We’re also closely tracking cloud storage, which has changed data storage, processing and management across sectors, but particularly within the IT services and hosting industries. Digitalization of financial services and non-cash/mobile payments continue to impact the banking and payments industry, and autonomous driving and electric vehicles are making headway (pun intended) through the automotive industry, disrupting the current value chain and placing software development and data analytics on par in terms of their importance, with more traditional values such as “German engineering.”

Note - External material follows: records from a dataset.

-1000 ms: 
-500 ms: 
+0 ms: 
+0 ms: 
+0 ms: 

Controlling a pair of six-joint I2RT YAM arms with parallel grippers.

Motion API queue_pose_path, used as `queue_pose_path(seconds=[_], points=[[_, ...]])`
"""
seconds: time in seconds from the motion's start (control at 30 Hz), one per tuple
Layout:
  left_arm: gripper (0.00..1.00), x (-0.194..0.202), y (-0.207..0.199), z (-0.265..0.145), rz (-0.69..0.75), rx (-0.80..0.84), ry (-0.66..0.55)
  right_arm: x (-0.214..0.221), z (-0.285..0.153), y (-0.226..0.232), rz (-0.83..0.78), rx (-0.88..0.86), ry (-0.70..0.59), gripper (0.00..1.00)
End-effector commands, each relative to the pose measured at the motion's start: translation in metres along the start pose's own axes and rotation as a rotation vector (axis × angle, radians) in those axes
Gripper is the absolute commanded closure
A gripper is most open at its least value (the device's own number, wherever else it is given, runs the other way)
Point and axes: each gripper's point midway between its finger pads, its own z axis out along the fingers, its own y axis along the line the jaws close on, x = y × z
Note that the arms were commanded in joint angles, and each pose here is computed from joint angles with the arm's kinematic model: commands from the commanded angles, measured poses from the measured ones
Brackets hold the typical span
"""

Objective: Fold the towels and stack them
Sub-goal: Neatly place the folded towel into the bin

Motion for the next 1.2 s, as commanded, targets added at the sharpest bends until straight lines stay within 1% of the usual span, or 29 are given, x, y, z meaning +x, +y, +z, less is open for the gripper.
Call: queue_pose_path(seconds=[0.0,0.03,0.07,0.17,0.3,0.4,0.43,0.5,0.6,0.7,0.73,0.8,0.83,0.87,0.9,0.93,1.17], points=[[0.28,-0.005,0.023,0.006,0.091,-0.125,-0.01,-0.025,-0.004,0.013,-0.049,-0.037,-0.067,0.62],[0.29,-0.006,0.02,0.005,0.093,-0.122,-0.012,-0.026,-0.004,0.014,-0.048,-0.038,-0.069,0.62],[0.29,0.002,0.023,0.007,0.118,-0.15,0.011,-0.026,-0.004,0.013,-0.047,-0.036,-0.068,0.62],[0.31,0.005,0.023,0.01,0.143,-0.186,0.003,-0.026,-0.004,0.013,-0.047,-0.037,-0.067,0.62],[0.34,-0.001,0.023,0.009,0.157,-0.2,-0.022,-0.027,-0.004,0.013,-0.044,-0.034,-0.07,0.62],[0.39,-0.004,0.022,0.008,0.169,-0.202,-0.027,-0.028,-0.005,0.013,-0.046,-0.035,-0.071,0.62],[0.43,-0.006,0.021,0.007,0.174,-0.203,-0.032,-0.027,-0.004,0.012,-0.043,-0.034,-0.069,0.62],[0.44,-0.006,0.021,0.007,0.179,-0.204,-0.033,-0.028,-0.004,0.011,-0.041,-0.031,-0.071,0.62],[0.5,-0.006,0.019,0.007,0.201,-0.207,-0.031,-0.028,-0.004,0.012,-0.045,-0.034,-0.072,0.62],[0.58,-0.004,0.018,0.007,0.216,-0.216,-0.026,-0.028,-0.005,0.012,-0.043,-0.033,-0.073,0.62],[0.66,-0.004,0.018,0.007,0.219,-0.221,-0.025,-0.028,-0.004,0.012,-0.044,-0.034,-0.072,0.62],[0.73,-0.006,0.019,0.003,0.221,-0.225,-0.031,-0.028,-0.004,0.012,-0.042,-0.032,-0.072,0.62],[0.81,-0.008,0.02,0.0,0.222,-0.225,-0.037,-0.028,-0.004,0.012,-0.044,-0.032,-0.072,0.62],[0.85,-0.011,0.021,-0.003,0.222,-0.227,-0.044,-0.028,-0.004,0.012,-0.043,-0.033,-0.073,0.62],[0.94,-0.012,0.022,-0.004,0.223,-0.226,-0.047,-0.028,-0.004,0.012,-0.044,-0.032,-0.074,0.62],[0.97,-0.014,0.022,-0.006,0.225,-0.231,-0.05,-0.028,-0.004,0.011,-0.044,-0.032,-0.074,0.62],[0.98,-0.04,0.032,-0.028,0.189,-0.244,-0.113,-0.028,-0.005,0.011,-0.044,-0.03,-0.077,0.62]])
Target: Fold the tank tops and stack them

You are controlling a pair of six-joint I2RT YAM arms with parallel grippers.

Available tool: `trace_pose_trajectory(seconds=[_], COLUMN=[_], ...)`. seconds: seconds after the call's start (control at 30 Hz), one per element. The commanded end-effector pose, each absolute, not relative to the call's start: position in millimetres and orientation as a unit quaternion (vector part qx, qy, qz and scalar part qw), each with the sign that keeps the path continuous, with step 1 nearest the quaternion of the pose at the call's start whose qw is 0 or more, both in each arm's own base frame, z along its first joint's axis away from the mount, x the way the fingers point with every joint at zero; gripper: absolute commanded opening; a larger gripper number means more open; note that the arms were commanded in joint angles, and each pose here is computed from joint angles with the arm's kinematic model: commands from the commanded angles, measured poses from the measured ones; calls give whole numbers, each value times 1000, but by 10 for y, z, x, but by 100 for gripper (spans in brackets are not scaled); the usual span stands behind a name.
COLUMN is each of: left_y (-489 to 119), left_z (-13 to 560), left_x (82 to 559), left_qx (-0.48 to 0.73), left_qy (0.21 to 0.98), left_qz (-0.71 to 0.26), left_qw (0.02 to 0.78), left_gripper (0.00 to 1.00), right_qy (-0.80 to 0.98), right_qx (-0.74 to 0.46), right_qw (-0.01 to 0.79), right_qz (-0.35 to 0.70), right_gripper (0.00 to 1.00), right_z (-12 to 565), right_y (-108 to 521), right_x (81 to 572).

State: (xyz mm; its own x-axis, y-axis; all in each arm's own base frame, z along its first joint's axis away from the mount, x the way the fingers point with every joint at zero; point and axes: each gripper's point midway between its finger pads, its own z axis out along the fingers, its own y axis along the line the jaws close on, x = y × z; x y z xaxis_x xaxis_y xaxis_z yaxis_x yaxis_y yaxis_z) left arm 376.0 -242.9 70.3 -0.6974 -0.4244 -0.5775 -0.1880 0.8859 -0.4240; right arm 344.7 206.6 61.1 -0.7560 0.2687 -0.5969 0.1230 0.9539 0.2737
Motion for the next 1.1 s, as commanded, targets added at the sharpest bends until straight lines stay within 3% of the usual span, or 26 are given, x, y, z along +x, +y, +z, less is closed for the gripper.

In short, technology is now woven into the fabric of virtually every investment sector. Savvy investors are taking this fact into account, as well as looking at the operating leverage potentially available through the deployment of new technologies across their entire investment portfolio. Given Raymond James’ heritage as a leading provider of investment banking services to tech-oriented, growth companies, understanding the impact of technology across sectors is fundamental to our continued success. We look forward to working with innovative companies and their entrepreneurs to continue to help them find capital, make acquisitions and achieve exits that allow their technologies to not just survive, but also thrive, as the economies of the Western world continue to develop and advance.